• [Work to complete]: Please tally the lines of the listing that hold the string "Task", and reply with that total only.

• [Available data]:
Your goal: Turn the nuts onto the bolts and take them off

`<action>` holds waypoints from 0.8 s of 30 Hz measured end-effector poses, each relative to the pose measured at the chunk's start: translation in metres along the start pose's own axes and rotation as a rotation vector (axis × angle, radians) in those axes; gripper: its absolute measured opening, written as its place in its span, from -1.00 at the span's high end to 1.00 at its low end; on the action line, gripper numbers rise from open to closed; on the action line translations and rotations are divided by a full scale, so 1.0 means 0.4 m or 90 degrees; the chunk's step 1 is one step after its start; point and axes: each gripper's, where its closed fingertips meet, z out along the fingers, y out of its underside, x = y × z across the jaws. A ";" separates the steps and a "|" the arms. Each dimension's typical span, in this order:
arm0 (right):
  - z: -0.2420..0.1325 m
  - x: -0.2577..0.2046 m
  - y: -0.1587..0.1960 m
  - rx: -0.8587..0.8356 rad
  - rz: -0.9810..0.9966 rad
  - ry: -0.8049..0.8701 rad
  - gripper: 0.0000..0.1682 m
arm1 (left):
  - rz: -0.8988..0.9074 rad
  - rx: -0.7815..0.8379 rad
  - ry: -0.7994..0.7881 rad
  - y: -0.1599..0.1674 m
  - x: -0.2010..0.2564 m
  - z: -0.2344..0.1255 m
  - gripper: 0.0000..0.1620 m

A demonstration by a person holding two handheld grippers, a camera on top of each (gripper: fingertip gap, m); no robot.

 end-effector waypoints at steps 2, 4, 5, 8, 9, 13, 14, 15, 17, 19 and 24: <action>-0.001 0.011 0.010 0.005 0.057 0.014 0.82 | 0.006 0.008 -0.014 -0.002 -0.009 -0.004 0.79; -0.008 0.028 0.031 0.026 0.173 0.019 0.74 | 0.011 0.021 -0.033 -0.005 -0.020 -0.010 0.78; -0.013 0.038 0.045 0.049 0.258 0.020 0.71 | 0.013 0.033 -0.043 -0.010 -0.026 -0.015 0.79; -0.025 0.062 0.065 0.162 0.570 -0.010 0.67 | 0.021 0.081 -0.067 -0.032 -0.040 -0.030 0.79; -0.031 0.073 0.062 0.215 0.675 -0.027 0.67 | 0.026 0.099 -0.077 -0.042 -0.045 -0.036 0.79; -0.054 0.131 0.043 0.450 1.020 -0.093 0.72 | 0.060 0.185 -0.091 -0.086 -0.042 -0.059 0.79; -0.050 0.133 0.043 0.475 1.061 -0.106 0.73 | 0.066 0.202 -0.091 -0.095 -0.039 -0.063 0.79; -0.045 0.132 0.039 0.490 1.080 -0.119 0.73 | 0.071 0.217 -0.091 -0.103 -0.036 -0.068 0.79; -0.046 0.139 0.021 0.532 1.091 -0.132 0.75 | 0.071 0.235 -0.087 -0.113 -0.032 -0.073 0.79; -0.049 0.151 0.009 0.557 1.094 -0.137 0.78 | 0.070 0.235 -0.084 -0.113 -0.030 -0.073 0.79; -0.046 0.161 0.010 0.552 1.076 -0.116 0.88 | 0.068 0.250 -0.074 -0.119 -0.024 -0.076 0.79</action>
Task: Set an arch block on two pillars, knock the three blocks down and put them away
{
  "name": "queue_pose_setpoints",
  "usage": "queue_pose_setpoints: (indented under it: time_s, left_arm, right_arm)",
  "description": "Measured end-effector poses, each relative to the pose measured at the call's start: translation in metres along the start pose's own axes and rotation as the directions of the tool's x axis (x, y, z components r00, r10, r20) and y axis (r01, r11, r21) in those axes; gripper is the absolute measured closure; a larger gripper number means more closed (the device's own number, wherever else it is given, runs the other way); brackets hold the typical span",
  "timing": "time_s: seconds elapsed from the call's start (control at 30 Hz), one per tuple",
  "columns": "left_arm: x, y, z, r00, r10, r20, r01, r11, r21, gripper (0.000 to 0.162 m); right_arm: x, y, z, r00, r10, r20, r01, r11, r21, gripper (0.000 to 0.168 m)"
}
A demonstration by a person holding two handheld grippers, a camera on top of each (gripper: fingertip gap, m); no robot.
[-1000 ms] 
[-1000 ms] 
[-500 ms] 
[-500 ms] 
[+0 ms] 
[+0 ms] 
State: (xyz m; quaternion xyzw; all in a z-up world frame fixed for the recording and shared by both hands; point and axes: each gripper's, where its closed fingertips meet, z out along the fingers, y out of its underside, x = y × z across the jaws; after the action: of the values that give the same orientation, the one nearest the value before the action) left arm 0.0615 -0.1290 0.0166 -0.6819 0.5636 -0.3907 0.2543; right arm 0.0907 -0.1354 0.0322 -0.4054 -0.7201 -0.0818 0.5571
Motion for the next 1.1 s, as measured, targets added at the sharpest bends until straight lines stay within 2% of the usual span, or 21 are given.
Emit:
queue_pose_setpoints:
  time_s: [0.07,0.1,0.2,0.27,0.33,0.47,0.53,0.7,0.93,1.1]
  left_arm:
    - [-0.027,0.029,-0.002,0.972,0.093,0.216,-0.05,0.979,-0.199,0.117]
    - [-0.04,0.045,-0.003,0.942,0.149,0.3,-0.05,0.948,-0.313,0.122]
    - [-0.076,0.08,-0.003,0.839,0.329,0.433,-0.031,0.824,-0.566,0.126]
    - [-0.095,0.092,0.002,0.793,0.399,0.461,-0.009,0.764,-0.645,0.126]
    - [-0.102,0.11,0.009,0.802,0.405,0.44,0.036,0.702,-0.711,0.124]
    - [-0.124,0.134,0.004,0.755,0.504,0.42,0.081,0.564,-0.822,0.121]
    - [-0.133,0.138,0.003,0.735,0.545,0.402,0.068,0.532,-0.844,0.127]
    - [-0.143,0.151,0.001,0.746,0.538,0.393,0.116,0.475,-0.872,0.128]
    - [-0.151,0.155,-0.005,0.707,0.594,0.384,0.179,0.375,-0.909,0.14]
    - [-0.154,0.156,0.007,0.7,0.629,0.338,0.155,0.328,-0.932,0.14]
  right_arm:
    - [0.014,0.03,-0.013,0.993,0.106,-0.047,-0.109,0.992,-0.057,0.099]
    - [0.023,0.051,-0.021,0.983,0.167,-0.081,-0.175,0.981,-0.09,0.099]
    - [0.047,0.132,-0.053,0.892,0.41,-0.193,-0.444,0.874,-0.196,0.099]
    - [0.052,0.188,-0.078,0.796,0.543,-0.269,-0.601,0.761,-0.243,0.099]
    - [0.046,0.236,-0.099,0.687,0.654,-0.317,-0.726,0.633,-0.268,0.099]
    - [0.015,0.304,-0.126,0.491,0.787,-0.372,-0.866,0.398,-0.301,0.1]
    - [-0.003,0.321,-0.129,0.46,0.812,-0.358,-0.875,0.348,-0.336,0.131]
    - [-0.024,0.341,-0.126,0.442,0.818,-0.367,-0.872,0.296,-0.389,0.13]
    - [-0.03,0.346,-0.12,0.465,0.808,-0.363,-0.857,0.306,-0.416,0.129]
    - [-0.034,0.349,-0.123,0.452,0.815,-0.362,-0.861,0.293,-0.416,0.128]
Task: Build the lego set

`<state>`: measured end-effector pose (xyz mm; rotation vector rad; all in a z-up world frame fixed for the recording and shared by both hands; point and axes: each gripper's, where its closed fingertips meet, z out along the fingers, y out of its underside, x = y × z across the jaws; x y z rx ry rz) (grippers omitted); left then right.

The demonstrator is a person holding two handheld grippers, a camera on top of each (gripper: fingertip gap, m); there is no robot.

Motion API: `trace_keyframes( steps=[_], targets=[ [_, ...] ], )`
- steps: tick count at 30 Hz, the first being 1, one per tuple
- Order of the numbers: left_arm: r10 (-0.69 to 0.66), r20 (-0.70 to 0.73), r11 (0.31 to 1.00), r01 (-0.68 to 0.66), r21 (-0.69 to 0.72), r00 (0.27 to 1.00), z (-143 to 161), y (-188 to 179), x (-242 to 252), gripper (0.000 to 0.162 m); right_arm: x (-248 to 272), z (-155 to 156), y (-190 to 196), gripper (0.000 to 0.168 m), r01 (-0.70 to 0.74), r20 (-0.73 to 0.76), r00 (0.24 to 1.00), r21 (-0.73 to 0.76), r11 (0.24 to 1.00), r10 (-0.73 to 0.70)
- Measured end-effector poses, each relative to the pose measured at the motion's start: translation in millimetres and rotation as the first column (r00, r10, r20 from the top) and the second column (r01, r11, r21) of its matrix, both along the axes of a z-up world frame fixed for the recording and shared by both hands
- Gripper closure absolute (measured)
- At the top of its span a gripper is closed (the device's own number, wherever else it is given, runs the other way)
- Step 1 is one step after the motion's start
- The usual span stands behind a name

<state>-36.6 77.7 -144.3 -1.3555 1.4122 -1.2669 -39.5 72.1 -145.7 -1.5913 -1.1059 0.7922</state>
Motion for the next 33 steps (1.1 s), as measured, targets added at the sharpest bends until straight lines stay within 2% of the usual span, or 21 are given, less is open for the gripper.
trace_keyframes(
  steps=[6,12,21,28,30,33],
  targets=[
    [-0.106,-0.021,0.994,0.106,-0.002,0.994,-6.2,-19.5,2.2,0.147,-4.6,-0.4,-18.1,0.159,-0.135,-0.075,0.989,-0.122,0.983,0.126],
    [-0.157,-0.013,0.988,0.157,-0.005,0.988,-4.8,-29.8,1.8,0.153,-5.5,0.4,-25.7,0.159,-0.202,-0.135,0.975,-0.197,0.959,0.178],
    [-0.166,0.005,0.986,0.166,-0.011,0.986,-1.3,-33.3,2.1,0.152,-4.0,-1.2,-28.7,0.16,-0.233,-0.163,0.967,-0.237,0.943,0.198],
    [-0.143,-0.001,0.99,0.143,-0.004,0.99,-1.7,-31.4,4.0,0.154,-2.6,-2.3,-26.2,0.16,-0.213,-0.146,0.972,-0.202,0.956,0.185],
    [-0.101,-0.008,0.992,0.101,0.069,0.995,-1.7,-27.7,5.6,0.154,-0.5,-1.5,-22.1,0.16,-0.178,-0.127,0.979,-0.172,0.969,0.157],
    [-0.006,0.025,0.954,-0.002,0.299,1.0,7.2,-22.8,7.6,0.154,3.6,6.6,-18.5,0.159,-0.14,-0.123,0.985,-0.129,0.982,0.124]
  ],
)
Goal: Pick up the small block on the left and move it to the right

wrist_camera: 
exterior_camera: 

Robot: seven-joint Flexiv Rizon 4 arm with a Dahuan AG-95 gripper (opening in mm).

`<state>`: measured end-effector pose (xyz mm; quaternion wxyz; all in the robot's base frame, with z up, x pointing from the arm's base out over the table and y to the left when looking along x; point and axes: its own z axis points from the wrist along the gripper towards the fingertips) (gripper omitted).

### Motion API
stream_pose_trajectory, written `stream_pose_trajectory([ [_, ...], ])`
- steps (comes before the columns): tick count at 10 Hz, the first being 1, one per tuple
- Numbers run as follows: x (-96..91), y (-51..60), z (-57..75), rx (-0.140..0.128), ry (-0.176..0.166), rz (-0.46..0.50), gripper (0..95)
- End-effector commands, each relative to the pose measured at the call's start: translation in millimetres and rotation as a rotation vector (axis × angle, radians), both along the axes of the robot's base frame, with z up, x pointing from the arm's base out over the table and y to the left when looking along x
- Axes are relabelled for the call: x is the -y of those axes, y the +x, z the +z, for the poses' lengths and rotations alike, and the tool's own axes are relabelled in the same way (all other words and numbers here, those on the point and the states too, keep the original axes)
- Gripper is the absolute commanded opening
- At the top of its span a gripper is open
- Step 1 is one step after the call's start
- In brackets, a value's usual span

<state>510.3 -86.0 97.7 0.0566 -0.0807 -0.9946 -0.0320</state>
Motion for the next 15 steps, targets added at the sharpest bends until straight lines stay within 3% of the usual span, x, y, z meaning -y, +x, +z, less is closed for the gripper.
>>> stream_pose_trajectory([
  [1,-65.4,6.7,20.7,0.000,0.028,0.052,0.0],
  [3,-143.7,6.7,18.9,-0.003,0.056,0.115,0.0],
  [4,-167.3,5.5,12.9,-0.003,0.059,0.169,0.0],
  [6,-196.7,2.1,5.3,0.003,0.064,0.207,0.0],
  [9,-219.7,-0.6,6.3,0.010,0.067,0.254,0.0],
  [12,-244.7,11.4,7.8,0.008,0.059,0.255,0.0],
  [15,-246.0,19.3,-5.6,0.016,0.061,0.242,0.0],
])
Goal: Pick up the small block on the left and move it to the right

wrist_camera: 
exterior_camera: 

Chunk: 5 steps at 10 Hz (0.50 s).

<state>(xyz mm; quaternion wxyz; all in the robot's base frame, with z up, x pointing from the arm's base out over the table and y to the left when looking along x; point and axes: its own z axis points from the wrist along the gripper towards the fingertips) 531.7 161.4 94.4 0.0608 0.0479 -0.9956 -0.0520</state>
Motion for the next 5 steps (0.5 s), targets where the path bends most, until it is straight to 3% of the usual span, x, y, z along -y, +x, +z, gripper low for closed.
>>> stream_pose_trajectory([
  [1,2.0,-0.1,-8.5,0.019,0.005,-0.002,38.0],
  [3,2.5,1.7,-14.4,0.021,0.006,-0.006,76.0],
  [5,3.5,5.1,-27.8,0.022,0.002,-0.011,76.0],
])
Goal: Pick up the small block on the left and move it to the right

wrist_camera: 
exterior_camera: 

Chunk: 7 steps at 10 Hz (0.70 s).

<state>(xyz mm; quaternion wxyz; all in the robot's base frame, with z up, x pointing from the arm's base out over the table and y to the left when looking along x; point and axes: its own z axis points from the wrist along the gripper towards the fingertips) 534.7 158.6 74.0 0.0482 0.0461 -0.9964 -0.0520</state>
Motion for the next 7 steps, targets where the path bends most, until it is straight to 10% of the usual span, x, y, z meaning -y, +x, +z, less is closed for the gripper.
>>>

• [Your solution]: 2